Las Vegas is the only major U.S. airport still in an active traffic-management program right now. The FAA's Command Center implemented Harry Reid International's ground delay program at 9:49 PM ET (ADVZY 009), metering arrivals from 10 PM ET through 3:59 AM ET at an average of 95 minutes and a maximum of 186. The listed cause is staffing at the Las Vegas Terminal Radar Approach Control, known as L30, with thunderstorms in the vicinity and a low pop-up. Under a ground delay program, flights headed to Las Vegas are held at their departure airports and given new release times rather than circling overhead, so the delay shows up at your origin gate, not in the Vegas sky.

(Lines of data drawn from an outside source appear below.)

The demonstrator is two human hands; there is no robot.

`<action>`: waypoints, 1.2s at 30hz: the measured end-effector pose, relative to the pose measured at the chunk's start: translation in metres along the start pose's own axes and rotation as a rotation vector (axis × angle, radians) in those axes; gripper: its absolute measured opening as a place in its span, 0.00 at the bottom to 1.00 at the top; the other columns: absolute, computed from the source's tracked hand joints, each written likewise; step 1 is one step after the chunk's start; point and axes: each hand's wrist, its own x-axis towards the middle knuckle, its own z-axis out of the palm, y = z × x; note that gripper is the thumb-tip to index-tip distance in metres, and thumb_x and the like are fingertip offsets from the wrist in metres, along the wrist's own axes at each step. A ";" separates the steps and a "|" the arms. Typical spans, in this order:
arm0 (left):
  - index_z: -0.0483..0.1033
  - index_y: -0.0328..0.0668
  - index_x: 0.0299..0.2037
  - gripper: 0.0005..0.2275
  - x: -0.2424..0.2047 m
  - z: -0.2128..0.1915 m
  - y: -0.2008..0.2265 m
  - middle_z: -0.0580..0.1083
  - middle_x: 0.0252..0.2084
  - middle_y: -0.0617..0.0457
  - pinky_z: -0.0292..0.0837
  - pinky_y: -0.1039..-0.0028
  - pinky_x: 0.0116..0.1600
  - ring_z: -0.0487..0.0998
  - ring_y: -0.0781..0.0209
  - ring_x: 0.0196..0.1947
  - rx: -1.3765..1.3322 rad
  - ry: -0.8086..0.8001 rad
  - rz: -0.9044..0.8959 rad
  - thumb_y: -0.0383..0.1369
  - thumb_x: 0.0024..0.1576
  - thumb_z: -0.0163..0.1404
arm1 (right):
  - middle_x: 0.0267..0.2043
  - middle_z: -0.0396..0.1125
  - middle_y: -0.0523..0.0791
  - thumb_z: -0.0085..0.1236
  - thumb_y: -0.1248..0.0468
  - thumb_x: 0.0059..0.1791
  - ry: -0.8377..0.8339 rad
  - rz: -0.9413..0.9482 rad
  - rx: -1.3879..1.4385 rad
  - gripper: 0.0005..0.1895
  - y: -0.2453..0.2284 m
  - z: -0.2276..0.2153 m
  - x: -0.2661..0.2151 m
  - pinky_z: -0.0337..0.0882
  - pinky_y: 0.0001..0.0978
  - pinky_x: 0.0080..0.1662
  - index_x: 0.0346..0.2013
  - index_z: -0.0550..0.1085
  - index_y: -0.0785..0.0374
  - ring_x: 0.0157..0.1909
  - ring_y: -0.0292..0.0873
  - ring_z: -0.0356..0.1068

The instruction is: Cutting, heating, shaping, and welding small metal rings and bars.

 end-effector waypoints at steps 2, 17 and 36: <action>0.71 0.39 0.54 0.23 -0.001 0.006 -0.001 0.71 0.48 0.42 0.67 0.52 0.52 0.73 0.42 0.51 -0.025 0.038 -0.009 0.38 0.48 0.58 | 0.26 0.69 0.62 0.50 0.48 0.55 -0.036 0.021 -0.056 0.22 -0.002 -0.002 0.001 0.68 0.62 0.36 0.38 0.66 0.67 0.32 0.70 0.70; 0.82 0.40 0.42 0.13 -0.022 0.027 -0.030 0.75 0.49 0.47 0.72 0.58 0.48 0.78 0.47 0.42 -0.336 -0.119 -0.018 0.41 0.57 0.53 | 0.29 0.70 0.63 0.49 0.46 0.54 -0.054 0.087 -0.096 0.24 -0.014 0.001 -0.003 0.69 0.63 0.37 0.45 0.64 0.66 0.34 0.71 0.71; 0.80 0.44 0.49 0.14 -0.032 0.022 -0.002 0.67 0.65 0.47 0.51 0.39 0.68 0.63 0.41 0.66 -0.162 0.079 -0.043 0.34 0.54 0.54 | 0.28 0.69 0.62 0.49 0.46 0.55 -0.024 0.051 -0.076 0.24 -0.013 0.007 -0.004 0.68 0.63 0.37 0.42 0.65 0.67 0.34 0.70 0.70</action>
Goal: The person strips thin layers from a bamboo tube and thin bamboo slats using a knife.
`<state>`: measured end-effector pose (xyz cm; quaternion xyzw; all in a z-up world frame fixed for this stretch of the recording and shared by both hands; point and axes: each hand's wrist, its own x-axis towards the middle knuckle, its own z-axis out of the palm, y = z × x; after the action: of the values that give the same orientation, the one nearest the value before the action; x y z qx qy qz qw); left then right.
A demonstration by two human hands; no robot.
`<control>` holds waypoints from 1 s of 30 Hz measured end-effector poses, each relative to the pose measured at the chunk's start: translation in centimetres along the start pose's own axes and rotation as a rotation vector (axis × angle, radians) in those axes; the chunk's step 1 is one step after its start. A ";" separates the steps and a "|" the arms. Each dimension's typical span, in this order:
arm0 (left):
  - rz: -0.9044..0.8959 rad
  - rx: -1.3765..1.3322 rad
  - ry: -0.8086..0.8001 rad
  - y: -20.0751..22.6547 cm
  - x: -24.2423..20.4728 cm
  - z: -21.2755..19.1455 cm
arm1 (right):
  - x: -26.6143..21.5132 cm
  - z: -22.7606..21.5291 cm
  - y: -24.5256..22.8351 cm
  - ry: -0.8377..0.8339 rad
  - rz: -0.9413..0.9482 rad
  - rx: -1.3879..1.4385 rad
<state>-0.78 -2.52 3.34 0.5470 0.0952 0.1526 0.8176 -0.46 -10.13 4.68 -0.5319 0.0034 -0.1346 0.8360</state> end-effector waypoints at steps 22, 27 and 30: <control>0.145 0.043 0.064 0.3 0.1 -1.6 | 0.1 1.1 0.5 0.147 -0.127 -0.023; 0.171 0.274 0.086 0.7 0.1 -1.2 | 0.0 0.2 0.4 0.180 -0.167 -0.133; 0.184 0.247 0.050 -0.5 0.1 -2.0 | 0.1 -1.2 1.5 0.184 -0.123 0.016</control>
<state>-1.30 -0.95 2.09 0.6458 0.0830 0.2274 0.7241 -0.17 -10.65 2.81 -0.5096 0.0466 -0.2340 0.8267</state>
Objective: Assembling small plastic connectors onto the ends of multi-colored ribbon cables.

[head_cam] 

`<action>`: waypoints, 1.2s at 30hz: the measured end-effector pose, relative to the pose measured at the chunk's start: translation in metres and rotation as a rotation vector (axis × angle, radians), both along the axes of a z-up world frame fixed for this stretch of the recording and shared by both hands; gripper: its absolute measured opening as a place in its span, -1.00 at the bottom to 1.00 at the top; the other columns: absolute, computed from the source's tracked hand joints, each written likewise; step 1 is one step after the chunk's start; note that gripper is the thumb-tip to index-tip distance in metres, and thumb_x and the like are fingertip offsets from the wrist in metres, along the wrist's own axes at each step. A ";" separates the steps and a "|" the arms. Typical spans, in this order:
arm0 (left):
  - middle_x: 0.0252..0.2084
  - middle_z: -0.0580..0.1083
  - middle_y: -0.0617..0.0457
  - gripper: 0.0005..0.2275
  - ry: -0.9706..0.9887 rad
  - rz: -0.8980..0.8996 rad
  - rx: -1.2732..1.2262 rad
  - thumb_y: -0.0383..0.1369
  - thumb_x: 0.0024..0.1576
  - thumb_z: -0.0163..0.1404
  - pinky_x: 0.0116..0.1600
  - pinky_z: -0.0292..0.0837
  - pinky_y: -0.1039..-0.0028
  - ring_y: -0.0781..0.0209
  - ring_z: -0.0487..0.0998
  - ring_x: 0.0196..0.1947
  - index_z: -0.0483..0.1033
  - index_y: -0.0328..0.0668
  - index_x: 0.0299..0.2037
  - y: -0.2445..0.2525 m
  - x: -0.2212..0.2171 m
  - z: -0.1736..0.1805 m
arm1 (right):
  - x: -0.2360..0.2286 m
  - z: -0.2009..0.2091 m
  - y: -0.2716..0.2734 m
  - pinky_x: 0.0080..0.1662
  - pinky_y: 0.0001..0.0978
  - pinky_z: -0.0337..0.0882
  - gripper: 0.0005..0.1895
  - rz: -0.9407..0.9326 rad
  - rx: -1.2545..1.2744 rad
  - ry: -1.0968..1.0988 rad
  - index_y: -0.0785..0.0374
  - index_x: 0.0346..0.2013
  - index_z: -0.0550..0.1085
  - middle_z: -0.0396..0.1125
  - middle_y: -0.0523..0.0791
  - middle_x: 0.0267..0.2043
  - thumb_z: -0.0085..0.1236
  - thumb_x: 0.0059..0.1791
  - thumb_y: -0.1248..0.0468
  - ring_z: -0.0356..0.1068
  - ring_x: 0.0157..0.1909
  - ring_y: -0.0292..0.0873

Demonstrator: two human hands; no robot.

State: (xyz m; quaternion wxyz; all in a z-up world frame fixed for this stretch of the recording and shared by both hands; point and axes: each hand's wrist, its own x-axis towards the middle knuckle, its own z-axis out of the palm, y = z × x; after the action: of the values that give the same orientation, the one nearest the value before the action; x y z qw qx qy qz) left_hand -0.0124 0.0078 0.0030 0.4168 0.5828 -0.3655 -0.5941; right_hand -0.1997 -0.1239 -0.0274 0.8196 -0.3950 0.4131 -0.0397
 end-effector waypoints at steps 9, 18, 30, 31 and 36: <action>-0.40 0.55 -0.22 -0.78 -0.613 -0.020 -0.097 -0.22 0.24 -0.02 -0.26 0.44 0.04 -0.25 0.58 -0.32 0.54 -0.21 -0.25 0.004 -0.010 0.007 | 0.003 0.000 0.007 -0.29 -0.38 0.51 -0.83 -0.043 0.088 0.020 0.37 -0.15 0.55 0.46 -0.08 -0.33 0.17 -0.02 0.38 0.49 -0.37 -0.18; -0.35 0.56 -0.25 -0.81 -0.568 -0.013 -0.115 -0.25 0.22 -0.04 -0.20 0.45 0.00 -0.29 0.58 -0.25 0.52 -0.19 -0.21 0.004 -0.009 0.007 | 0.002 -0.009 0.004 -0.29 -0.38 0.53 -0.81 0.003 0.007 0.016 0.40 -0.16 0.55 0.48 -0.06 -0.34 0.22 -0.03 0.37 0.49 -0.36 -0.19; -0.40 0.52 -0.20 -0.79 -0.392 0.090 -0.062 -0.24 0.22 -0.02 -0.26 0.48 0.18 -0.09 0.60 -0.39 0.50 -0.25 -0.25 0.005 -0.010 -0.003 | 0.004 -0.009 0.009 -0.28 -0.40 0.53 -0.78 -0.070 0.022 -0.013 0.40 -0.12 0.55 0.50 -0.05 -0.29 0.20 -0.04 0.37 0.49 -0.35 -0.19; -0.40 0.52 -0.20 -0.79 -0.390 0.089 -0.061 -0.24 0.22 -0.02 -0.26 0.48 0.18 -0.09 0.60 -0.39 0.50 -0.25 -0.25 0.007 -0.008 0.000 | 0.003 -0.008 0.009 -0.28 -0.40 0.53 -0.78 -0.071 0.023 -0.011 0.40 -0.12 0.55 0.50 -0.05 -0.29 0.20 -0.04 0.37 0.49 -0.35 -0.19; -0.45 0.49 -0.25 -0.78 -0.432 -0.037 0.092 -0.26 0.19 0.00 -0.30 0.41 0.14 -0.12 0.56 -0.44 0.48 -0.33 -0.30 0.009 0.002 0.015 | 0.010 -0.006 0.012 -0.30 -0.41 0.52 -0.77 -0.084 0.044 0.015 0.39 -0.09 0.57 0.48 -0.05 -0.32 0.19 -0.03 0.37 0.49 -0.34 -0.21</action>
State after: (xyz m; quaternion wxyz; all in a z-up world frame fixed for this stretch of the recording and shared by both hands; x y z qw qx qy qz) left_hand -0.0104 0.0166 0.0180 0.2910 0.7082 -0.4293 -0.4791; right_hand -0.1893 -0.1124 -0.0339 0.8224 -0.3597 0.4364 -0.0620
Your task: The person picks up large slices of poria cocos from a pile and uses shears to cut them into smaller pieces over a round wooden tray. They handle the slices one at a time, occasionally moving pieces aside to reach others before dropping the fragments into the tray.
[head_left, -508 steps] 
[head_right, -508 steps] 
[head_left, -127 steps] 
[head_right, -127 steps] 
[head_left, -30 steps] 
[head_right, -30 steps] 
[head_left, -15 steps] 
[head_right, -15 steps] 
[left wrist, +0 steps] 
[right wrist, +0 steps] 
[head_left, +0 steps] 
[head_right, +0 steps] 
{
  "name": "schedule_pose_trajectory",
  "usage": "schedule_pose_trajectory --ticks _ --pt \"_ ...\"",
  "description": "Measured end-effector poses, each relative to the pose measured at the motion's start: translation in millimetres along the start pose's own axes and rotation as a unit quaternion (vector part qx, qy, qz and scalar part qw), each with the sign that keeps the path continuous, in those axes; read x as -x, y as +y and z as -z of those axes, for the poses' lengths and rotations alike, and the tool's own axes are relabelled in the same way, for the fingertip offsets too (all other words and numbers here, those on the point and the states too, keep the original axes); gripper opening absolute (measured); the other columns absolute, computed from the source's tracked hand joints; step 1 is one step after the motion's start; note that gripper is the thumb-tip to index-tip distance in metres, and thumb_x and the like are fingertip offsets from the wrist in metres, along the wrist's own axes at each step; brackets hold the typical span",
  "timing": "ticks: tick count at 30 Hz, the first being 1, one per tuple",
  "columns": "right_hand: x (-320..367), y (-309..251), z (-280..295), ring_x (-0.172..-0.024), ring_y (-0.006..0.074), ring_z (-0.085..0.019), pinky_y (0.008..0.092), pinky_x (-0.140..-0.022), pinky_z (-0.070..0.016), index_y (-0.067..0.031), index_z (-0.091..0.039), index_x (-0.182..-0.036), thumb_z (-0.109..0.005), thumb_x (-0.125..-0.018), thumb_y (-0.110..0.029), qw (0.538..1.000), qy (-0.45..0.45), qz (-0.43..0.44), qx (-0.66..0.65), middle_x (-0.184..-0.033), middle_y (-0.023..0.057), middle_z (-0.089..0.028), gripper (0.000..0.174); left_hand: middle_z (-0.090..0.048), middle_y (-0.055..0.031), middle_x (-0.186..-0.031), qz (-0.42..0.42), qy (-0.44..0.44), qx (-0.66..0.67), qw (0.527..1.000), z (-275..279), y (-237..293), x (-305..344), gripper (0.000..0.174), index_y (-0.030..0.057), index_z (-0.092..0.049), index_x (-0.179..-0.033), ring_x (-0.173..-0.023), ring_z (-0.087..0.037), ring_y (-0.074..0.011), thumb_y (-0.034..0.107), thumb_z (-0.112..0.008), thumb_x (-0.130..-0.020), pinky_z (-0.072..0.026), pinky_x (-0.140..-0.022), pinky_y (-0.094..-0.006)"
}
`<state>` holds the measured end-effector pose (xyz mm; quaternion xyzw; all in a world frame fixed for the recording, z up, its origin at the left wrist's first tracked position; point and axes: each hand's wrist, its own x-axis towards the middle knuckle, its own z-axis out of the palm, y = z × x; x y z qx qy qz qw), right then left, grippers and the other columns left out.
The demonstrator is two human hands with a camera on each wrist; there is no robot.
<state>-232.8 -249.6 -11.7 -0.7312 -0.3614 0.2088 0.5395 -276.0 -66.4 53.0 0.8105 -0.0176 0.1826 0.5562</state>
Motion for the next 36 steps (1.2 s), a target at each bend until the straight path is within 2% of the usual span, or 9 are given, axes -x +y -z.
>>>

The L30 facility has been chronically short of controllers. FAA documents cited by the Review-Journal show the Las Vegas TRACON had 37 of a 46-controller target as of last October, with more attrition forecast (June 24). KTNV reported a separate count of 71 working controllers against 89 needed, about 22 percent below target (KTNV, June 23). When a sector closes for lack of staff, controllers slow arrivals to keep the remaining sectors manageable. In mid-June the same constraint produced delays averaging nearly three hours at Harry Reid (KTNV, June 19).

No Las Vegas travel waiver had been issued as of the advisory. Southwest, Harry Reid's largest carrier, showed no active advisory on its alerts page. With Spirit Airlines shut down since May 2, Southwest and Frontier now carry most of the low-cost traffic into Las Vegas. If you're flying to or from LAS overnight, check your flight status directly with the airline; staffing-driven programs usually end when the controller gap is filled rather than on a fixed weather schedule, so the 3:59 AM ET end time is a ceiling, not a promise.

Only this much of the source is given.